Independent Edge Assumption



In [ ]:

    
vect = np.reshape(X, (X.shape[0]**2, X.shape[2]))
covar = np.cov(vect)

plt.figure(figsize=(7,7))
plt.imshow(covar)
plt.title('Covariance of KKI2009 dataset')
plt.colorbar()
plt.show()

diag = covar.diagonal()*np.eye(covar.shape[0])
hollow = covar-diag
d_det = np.sum(diag)
h_det = np.sum(hollow)

plt.figure(figsize=(11,8))
plt.subplot(121)
plt.imshow(diag)
plt.clim([0, np.max(covar)])
plt.title('Sum of on-diagonal: ' + str(d_det))
plt.subplot(122)
plt.imshow(hollow)
plt.clim([0, np.max(covar)])
plt.title('Sum of off-diagonal: ' + str(h_det))
plt.show()

print "Ratio of on- and off-diagonal covariance sums: " + str(d_det/h_det)

From the above, we can conclude that the edges are not independent of one another, as the ratio of on- to off-diagonal covariance is very small. This assumption is false.

Identical Edge Assumption



In [ ]:

    
import sklearn.mixture
i = np.linspace(1,15,15,dtype='int')
print i
bic2 = np.array(())
for idx in i:
    print "Fitting and evaluating model with " + str(idx) + " clusters."
    gmm = sklearn.mixture.GMM(n_components=idx,n_iter=1000,covariance_type='diag')
    gmm.fit(vect.T)
    bic2 = np.append(bic2, gmm.bic(vect.T))
plt.figure(figsize=(7,7))
plt.plot(i, 1.0 / bic2)
plt.title('BIC')
plt.ylabel('score')
plt.xlabel('number of clusters')
plt.show()
print bic2

Looking at the bic curve, we observe that the optimal number of clusters is 5, indicating that edges are not in fact identically distributed.
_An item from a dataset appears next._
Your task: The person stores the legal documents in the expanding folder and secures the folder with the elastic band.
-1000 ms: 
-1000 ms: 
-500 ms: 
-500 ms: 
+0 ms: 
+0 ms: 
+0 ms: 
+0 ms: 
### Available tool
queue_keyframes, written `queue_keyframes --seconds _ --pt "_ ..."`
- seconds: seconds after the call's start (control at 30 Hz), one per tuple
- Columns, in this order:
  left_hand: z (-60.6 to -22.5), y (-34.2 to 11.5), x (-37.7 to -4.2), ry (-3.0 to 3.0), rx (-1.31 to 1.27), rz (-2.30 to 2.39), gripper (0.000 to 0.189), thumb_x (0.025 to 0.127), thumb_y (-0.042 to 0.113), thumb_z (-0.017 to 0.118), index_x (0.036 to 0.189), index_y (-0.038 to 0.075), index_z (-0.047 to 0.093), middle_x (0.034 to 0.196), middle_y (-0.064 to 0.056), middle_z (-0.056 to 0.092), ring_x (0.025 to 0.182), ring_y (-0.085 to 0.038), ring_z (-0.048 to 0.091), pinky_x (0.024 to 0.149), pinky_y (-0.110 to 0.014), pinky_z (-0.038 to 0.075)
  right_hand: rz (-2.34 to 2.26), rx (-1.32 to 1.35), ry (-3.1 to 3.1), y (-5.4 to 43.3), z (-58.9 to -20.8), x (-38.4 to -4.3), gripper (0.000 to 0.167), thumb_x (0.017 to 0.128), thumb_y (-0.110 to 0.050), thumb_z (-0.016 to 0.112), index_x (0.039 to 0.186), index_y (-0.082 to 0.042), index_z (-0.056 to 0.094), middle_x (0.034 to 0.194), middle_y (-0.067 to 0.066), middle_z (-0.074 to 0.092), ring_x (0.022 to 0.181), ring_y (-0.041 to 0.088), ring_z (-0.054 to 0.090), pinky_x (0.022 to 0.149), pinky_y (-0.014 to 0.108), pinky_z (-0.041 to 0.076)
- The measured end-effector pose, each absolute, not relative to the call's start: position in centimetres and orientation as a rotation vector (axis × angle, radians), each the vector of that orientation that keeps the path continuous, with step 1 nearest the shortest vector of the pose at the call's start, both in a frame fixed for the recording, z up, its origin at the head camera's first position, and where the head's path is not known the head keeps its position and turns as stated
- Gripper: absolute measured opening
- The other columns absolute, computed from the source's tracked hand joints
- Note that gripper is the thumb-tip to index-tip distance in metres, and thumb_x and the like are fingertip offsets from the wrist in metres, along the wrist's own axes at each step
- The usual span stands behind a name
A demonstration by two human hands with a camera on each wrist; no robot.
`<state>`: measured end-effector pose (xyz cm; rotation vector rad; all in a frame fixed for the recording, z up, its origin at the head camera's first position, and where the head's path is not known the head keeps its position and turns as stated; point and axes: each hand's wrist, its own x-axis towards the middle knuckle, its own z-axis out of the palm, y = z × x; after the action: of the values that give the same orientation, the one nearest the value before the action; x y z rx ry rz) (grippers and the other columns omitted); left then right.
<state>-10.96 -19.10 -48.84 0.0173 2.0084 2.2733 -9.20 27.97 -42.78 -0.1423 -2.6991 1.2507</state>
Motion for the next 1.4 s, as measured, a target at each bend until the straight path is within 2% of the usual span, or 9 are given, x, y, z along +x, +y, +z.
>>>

This assumptions appears to be false.

Class Conditional Edge Probability Assumption



In [ ]:

    
import scipy.stats as ss
ya = np.array(y)

# clf = sklm.LinearRegression()
# print vectorized.T.shape
edgeprob = 1.0*np.sum(1.0*(vectorized.T>0),1)/4900
# print edgeprob
# print ya.shape
# vals = clf.fit(edgeprob.T, ya)
# slope = clf.coef_
# intercept = clf.intercept_

vals = ss.linregress(edgeprob, ya)
m = vals[0]
c = vals[1]



def comp_value(m, c, data):
    return m.T*data + c

resi = np.array(())
for idx, subj in enumerate(ya):
    temp = comp_value(m, c, edgeprob[idx])
    resi = np.append(resi, subj - temp)
    
plt.figure(figsize=(7,7))
plt.scatter(edgeprob, resi)
plt.title('Residual assignment error')
plt.xlabel('edge probability')
plt.ylabel('error')
plt.show()

From the above we can see quite plainly that our classifier fails to separate subjects based on their edge probability. Thus, this assumption is also false.